→ TASK
Word for word, print every entry below.

→ ENTRIES PROVIDED
[Start of section]
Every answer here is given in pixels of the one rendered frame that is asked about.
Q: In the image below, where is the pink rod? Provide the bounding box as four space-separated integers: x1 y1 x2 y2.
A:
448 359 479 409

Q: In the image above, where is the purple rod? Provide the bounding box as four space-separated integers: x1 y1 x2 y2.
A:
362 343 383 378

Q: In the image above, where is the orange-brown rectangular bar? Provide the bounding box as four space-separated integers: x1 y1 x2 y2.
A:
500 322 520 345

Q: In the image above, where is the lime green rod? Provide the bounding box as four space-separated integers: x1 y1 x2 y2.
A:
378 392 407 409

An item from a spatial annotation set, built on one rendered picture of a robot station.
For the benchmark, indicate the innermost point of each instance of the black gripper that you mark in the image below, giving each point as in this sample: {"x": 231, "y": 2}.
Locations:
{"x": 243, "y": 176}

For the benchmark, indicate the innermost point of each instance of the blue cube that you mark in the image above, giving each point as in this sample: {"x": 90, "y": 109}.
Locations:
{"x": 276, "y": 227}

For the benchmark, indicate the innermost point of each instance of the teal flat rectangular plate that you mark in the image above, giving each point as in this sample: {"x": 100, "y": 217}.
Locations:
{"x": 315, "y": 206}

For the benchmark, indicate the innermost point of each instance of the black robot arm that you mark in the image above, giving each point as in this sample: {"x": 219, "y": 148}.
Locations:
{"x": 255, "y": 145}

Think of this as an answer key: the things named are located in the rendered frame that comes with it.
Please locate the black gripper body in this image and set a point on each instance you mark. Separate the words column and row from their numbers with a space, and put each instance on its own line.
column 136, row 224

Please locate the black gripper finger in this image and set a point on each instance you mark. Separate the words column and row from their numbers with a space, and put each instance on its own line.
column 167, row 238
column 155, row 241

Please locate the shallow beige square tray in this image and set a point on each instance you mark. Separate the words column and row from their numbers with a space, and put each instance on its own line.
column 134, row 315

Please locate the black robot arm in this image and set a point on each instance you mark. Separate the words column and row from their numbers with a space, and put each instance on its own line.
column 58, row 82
[End of section]
→ SOLVED EXERCISE
Every answer here is given in pixels of the one rendered frame that is asked about.
Q: In the image below, where is the pink rod? Provide the bounding box as four space-separated integers: x1 y1 x2 y2.
A:
448 359 479 409

Q: In the image above, where is the purple rod? Provide the bounding box as four space-separated integers: x1 y1 x2 y2.
A:
362 343 383 378

Q: In the image above, where is the orange-brown rectangular bar? Provide the bounding box as four space-separated integers: x1 y1 x2 y2.
A:
500 322 520 345

Q: In the image above, where is the lime green rod? Provide the bounding box as four space-separated integers: x1 y1 x2 y2.
A:
378 392 407 409

An item from a spatial annotation set, built on one rendered picture of a robot station.
For the benchmark, indicate the innermost point of each instance of the black gripper that you mark in the image below, giving each point as in this sample: {"x": 231, "y": 2}.
Locations:
{"x": 243, "y": 176}

For the benchmark, indicate the innermost point of each instance of the blue cube that you mark in the image above, giving each point as in this sample: {"x": 90, "y": 109}.
Locations:
{"x": 276, "y": 227}

For the benchmark, indicate the innermost point of each instance of the teal flat rectangular plate that you mark in the image above, giving each point as in this sample: {"x": 100, "y": 217}.
Locations:
{"x": 315, "y": 206}

For the benchmark, indicate the innermost point of each instance of the black robot arm that you mark in the image above, giving each point as in this sample: {"x": 219, "y": 148}.
Locations:
{"x": 255, "y": 145}

Think of this as an answer key: the things named are located in the rendered frame that comes with it.
Please locate the black gripper body in this image and set a point on each instance you mark. Separate the words column and row from their numbers with a space, and put each instance on its own line.
column 136, row 224

Please locate the black gripper finger in this image and set a point on each instance you mark. Separate the words column and row from their numbers with a space, and put each instance on its own line.
column 167, row 238
column 155, row 241

Please locate the shallow beige square tray in this image and set a point on each instance you mark. Separate the words column and row from their numbers with a space, and put each instance on its own line.
column 134, row 315

Please locate the black robot arm in this image and set a point on each instance you mark. Separate the words column and row from their numbers with a space, and put each instance on its own line.
column 58, row 82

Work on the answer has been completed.